Your instructions: Could you print all the entries below exactly as they appear, omitting the pictures?

Items from a dataset:
============
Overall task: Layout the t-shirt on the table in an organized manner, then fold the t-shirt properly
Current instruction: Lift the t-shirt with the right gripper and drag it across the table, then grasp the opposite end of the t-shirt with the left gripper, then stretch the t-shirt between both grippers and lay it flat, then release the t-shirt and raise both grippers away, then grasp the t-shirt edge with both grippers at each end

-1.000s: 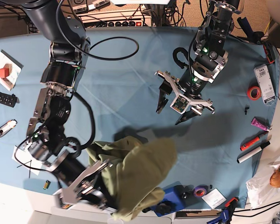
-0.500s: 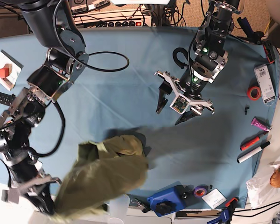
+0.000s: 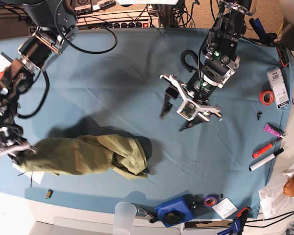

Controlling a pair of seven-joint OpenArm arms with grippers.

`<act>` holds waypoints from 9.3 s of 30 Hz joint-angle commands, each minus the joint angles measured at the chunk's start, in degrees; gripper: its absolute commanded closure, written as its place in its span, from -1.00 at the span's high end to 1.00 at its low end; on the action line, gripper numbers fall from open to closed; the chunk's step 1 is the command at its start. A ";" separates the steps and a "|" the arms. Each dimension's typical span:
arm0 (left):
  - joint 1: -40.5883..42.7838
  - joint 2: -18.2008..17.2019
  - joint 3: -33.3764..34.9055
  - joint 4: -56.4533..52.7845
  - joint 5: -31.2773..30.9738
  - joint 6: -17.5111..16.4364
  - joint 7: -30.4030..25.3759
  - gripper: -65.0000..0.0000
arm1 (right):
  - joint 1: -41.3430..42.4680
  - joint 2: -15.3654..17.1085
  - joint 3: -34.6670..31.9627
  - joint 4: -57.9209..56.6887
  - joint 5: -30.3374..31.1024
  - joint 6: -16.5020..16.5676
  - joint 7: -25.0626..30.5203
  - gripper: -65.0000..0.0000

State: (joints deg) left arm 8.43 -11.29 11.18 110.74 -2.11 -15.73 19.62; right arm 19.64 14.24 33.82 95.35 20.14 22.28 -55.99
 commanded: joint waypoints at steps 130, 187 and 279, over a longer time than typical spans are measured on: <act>-41.86 -6.60 -28.72 -25.49 -41.40 -5.73 44.54 -1.00 | 4.48 7.50 -10.10 5.27 10.93 6.91 1.33 -1.00; -23.87 -8.57 -21.11 -15.37 -16.83 -3.39 16.11 0.35 | 3.13 5.77 -7.10 -2.95 9.20 13.90 5.03 -0.50; -7.52 -6.64 -19.54 -18.49 -3.45 -11.32 14.43 -0.06 | -21.22 5.44 -16.96 -3.61 -9.11 2.45 5.27 -0.23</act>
State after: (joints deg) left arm 1.93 -17.32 -8.21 91.48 -5.17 -27.22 35.20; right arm -2.46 18.70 16.49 90.85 10.55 25.04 -51.83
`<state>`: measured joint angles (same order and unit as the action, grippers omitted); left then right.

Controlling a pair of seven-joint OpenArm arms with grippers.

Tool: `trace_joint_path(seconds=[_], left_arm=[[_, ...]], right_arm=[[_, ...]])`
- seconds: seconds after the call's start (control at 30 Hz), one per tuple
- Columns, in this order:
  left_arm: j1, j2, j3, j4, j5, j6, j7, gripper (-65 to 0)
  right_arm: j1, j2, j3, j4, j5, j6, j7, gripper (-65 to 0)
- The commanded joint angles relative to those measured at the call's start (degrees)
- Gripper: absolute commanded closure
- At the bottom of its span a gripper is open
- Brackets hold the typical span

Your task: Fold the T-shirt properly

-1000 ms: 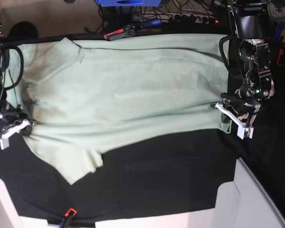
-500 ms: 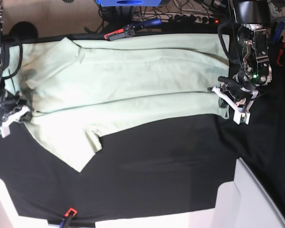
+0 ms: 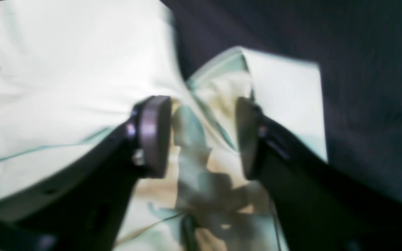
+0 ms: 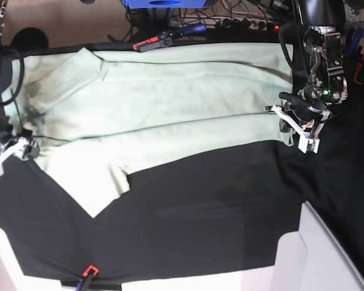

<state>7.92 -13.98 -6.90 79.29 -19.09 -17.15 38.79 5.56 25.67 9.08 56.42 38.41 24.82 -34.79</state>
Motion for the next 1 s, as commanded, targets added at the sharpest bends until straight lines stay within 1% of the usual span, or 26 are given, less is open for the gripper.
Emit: trace_joint_path(seconds=[0.0,0.07,0.13,0.17,0.27,0.33,0.4,0.47,0.6,0.77,0.87,0.97], left_arm=[[-0.85,-0.92,-0.44,1.46,-0.20,-0.04,0.64,-7.2],[-0.93,-0.92,-0.53,3.48,-0.12,-0.04,2.49,-19.7],[-0.85,-1.01,-0.53,5.94,-0.03,-0.04,2.67,-26.4],[-0.85,-1.01,-0.53,6.91,-0.03,-0.04,2.75,-28.0],[-1.37,-0.84,-3.26,8.05,-0.03,-0.04,3.63,-27.9],[-3.04,-0.75,-4.23,7.88,0.06,-0.04,4.60,-27.9],[-3.57,-0.66,-4.84,7.88,0.06,-0.04,5.04,-27.9],[-3.66,-0.66,-4.93,8.14,0.06,-0.04,5.04,-27.9],[-3.40,-0.66,-4.93,8.05,0.06,-0.04,5.04,-27.9],[-3.31,-0.84,-4.93,7.88,0.06,-0.04,4.95,-27.9],[-3.31,-0.92,-4.93,7.88,0.06,-0.04,4.95,-27.9],[-3.31,-1.01,-4.93,7.88,0.06,-0.04,4.95,-27.9]], right_arm=[[1.07,1.45,1.34,3.22,0.66,0.19,-0.07,-34.7],[1.07,1.45,2.74,6.92,0.66,0.10,-2.97,-35.7],[1.51,1.45,3.45,8.76,0.66,0.10,-4.91,-35.7],[2.48,1.45,3.53,9.03,0.66,0.10,-5.35,-35.7],[5.82,1.45,3.27,5.60,-0.92,0.10,-5.26,-36.4],[9.95,1.27,3.01,0.59,-4.61,0.10,-5.17,-40.5],[13.82,0.22,0.72,-5.21,-8.66,0.19,-4.47,-43.2],[17.16,-0.31,-1.57,-9.96,-12.35,0.28,-1.92,-44.0],[22.70,-2.15,-5.08,-20.51,-16.83,0.28,3.18,-44.1],[28.42,-3.82,-7.63,-32.29,-20.35,0.28,8.46,-44.1],[29.03,-4.53,-8.95,-34.14,-20.88,0.28,11.18,-44.1],[29.03,-4.62,-9.57,-34.31,-20.88,0.10,11.71,-44.1]])
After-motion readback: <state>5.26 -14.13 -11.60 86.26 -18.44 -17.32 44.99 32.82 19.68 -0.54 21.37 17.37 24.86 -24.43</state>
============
Exercise result:
Overall task: Layout the t-shirt on the table in an organized manner, then fold the t-shirt properly
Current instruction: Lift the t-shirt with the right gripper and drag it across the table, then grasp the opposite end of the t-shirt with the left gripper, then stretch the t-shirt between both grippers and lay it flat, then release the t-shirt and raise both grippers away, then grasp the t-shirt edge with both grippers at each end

-1.000s: 
-0.500s: 
+0.000s: 

Controlling a pair of seven-joint OpenArm arms with grippers.

`<act>` holds waypoints from 9.3 s of 30 Hz joint-angle commands, each minus the joint angles measured at the chunk's start, in degrees; gripper: its absolute commanded closure, written as its place in its span, from -1.00 at the span's high end to 1.00 at its low end; on the action line, gripper numbers fall from open to closed; the chunk's step 1 is the command at its start. A ";" separates the steps and a "|" the arms. Each dimension's typical span:
arm0 (left):
  - joint 1: -40.5883..42.7838
  - joint 2: -18.2008..17.2019
  - joint 3: -33.3764..34.9055
  - joint 4: -56.4533..52.7845
  - joint 5: -31.2773..30.9738
  - joint 6: -17.5111..16.4364
  - joint 7: -30.4030..25.3759
  - gripper: -65.0000..0.0000
arm1 (right):
  - joint 1: -41.3430..42.4680
  - joint 2: -15.3654..17.1085
  - joint 3: -34.6670..31.9627
  - joint 4: -57.9209..56.6887
  - joint 5: -30.3374..31.1024
  - joint 6: -16.5020..16.5676
  - joint 7: -25.0626..30.5203
  - gripper: -65.0000..0.0000

State: (joints deg) left arm 8.43 -11.29 11.18 110.74 -2.11 -15.73 19.62; right arm 19.64 14.24 33.82 95.35 20.14 22.28 -55.99
 commanded: joint waypoints at steps 130, 187 and 279, over a longer time than typical spans are measured on: <act>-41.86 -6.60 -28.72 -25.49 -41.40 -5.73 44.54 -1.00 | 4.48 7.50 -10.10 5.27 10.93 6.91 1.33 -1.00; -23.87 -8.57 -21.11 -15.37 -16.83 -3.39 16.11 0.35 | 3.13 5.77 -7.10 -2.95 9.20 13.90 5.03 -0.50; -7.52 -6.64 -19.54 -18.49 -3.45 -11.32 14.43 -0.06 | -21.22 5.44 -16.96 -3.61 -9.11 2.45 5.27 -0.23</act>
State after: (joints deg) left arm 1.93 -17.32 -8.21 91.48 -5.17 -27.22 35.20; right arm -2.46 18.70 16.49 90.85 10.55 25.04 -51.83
`<state>`: measured joint angles (same order and unit as the action, grippers omitted); left then right.

Controlling a pair of seven-joint OpenArm arms with grippers.

Tool: `trace_joint_path(seconds=[_], left_arm=[[_, ...]], right_arm=[[_, ...]])`
- seconds: seconds after the call's start (control at 30 Hz), one per tuple
- Columns, in this order:
  left_arm: j1, j2, j3, j4, j5, j6, j7, gripper (-65 to 0)
  right_arm: j1, j2, j3, j4, j5, j6, j7, gripper (-65 to 0)
- The commanded joint angles relative to those measured at the call's start (degrees)
- Gripper: absolute commanded closure
- At the bottom of its span a gripper is open
- Brackets hold the typical span

Your task: Fold the T-shirt properly

-1000 ms: 
-500 ms: 
+0 ms: 
+0 ms: 

<state>7.92 -13.98 -6.90 79.29 -19.09 -17.15 38.79 5.56 25.67 9.08 56.42 38.41 24.82 -34.79</state>
Motion for the next 1 s, as commanded, targets added at the sharpest bends until straight lines stay within 1% of the usual span, or 26 are given, less is open for the gripper.
Emit: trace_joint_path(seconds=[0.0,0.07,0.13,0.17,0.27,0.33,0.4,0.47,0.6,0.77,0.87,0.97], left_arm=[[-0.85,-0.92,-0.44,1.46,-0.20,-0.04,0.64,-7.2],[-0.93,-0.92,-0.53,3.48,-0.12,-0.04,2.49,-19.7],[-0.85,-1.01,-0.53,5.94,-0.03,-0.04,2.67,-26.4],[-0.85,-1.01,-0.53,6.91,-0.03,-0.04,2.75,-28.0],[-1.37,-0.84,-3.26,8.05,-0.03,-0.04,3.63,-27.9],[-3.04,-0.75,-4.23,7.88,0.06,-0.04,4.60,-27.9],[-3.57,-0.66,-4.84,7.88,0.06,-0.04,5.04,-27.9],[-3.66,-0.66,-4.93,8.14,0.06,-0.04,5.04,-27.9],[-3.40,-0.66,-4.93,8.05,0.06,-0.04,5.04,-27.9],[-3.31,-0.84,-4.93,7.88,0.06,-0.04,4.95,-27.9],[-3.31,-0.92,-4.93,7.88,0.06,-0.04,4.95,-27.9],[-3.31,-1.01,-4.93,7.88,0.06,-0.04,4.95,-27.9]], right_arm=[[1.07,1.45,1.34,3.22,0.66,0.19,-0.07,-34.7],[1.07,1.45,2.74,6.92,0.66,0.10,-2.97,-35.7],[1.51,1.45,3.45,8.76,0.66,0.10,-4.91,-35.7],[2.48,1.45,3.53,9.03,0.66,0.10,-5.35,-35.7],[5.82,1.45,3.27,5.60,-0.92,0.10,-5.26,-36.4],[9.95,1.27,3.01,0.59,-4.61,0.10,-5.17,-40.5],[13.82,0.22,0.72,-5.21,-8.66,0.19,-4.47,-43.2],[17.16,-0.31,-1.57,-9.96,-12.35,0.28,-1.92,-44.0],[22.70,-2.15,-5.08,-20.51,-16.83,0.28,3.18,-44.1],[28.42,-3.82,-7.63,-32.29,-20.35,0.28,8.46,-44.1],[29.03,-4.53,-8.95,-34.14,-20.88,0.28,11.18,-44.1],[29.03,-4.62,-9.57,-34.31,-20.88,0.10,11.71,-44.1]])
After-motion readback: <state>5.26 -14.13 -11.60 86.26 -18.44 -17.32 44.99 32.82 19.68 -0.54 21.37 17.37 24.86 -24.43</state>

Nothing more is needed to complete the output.